**Action item**
Work out how many lines of the listing hold "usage", then state only that count.
____ Material supplied
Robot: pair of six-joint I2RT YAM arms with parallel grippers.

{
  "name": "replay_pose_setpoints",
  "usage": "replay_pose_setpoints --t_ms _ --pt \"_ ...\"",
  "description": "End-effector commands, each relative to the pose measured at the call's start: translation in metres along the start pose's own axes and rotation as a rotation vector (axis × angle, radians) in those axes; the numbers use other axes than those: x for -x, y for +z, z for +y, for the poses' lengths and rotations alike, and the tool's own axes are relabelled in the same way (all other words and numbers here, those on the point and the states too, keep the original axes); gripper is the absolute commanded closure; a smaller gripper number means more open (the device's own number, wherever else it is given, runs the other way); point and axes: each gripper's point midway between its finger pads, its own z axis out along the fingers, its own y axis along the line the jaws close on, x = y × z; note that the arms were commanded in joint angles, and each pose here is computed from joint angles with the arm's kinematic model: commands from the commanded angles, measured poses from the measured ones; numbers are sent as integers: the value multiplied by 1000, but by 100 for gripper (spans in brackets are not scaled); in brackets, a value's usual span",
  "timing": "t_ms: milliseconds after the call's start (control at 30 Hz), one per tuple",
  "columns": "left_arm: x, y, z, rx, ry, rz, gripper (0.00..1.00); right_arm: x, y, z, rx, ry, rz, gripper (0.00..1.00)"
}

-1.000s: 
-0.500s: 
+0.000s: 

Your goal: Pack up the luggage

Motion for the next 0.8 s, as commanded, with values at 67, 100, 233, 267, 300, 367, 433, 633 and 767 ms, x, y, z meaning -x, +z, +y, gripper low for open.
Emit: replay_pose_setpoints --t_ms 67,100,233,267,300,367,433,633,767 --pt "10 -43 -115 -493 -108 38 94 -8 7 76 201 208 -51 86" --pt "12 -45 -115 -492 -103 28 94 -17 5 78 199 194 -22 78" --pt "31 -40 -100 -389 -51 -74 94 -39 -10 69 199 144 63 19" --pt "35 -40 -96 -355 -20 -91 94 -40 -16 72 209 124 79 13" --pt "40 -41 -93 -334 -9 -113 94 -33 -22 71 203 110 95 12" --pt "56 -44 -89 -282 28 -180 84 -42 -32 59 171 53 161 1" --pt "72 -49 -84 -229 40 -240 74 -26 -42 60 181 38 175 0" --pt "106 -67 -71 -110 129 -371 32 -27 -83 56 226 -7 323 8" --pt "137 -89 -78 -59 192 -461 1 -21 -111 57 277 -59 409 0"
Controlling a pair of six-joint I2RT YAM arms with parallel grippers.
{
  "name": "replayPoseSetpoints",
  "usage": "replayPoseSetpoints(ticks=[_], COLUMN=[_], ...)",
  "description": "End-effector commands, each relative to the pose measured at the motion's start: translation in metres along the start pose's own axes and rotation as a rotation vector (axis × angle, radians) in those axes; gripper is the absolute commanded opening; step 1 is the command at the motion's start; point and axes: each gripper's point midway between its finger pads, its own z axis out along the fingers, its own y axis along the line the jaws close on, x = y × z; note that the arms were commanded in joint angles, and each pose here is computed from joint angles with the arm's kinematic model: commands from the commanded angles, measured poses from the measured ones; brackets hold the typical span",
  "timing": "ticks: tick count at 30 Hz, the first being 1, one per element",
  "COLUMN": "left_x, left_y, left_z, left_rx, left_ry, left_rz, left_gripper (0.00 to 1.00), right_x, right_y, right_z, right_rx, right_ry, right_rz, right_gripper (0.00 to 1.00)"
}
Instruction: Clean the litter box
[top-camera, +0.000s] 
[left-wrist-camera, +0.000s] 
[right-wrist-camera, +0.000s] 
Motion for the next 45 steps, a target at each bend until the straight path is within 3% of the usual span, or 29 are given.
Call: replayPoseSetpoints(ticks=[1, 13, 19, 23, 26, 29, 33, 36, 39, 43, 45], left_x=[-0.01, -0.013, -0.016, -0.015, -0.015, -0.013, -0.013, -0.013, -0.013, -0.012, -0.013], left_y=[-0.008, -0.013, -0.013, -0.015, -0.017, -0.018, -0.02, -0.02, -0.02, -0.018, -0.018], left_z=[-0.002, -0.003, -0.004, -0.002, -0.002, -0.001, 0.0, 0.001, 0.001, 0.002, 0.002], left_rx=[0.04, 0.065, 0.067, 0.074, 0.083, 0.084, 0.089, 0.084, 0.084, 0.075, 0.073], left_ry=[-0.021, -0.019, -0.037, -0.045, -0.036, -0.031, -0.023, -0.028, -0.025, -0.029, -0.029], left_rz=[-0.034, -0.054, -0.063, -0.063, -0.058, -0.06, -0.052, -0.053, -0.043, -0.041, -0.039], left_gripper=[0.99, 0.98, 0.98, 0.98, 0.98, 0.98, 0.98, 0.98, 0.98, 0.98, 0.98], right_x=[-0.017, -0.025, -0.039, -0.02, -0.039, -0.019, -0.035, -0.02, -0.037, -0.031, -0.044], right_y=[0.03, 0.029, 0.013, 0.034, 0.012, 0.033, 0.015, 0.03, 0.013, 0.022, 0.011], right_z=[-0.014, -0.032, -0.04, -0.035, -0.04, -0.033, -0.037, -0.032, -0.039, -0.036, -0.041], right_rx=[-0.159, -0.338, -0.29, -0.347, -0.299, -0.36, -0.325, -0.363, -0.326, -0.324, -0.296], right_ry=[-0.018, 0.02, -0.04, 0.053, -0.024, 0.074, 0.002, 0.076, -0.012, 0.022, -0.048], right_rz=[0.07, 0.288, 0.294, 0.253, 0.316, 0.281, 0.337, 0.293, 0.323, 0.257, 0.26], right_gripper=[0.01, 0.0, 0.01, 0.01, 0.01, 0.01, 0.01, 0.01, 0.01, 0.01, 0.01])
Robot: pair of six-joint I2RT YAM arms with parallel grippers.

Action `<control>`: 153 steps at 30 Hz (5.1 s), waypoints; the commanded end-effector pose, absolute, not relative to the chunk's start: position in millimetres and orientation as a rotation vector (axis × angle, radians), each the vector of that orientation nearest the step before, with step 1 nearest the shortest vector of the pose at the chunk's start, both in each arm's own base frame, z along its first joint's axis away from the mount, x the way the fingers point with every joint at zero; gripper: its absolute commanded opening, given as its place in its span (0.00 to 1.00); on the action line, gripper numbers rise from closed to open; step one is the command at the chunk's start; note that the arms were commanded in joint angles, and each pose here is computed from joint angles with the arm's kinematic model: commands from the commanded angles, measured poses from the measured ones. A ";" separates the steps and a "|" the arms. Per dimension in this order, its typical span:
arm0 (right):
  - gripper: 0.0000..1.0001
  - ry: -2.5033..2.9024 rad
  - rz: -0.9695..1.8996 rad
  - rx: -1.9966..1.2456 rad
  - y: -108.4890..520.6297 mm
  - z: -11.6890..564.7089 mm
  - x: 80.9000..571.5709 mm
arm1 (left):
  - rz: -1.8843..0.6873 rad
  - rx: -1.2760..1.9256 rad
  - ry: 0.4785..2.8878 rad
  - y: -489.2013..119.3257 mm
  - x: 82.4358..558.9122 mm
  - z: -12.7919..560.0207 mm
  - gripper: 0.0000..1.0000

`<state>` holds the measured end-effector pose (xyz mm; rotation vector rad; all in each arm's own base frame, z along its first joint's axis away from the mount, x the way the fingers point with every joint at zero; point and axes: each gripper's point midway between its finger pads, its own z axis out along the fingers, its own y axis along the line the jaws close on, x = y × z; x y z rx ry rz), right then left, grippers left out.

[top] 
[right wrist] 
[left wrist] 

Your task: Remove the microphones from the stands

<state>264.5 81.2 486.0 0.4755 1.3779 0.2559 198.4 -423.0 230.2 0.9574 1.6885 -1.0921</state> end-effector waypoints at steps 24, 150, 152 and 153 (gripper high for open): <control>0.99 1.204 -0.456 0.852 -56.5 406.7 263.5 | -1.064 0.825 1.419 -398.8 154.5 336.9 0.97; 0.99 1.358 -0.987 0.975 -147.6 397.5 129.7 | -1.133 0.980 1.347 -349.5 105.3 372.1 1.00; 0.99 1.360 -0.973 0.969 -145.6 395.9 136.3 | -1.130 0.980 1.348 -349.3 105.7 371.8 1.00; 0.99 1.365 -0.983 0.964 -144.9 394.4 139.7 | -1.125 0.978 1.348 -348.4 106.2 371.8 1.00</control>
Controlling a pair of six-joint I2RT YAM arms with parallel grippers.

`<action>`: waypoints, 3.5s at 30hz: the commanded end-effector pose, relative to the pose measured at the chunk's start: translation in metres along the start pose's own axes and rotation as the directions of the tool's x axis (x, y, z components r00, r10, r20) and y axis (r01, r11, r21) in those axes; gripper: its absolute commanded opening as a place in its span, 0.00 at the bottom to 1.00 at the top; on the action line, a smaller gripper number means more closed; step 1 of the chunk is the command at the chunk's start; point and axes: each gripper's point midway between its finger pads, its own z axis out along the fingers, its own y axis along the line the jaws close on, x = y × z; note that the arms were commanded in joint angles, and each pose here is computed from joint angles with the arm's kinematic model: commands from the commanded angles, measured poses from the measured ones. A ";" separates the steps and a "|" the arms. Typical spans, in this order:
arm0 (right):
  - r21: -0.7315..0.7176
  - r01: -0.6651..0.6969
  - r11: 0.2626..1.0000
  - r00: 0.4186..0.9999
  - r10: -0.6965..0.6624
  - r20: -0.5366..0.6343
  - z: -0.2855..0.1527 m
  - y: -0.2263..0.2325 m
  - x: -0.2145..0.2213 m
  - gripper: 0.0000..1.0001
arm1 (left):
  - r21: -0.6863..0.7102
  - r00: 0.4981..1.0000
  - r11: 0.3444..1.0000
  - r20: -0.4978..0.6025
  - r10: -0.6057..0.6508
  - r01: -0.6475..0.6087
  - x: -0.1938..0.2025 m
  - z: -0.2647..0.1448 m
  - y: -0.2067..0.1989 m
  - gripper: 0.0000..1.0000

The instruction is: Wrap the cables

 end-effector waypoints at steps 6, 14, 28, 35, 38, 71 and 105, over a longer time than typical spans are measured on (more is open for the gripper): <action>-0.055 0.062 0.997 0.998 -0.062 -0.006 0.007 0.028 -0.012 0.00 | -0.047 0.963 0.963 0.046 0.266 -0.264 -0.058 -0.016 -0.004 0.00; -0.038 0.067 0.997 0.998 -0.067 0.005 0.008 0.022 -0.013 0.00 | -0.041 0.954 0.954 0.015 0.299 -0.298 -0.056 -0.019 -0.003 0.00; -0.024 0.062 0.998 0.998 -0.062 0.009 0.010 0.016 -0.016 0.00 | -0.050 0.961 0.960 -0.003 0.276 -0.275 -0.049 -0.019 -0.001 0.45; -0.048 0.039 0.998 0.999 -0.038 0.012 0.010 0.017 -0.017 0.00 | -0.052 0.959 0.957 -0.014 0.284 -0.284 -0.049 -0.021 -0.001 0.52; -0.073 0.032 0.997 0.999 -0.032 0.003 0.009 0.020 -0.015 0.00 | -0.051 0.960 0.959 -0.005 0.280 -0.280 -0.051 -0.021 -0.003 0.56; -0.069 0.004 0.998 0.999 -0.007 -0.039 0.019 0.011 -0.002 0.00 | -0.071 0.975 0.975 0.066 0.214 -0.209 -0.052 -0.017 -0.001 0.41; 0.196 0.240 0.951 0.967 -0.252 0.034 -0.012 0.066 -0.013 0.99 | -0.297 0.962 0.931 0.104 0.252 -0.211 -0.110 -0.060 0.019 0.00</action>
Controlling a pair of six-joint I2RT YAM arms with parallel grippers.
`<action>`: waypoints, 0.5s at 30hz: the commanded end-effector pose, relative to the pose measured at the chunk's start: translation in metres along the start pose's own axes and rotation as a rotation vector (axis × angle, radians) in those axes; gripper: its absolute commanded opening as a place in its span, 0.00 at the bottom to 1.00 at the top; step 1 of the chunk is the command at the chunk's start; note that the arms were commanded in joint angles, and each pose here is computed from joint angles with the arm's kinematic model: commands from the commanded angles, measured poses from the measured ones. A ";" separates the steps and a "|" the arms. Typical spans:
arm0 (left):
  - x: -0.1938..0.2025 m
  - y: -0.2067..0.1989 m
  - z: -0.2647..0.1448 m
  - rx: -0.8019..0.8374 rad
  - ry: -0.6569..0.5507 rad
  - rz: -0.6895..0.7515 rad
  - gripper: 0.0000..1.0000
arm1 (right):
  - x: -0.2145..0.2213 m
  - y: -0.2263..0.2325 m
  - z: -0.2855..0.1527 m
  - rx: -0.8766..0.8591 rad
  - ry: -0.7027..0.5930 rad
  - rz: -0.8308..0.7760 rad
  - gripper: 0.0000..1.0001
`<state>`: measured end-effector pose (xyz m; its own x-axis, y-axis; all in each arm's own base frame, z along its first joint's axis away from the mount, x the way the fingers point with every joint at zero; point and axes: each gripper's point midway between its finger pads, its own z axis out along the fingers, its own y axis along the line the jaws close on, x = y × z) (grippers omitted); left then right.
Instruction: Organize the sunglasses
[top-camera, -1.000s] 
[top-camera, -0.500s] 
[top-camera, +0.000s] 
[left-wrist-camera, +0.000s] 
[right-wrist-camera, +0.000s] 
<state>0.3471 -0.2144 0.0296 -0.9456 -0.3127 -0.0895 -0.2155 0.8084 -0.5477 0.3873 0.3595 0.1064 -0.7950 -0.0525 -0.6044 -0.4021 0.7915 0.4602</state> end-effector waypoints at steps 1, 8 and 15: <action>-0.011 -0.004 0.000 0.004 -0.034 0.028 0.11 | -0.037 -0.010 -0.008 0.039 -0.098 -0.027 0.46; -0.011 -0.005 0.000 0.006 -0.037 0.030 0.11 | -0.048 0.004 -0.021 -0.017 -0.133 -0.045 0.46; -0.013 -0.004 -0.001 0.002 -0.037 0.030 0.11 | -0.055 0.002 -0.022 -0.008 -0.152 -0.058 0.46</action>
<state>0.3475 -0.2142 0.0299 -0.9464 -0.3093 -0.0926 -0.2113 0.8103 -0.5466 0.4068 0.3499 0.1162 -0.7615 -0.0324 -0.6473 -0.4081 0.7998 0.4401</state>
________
**Solution to this task**
2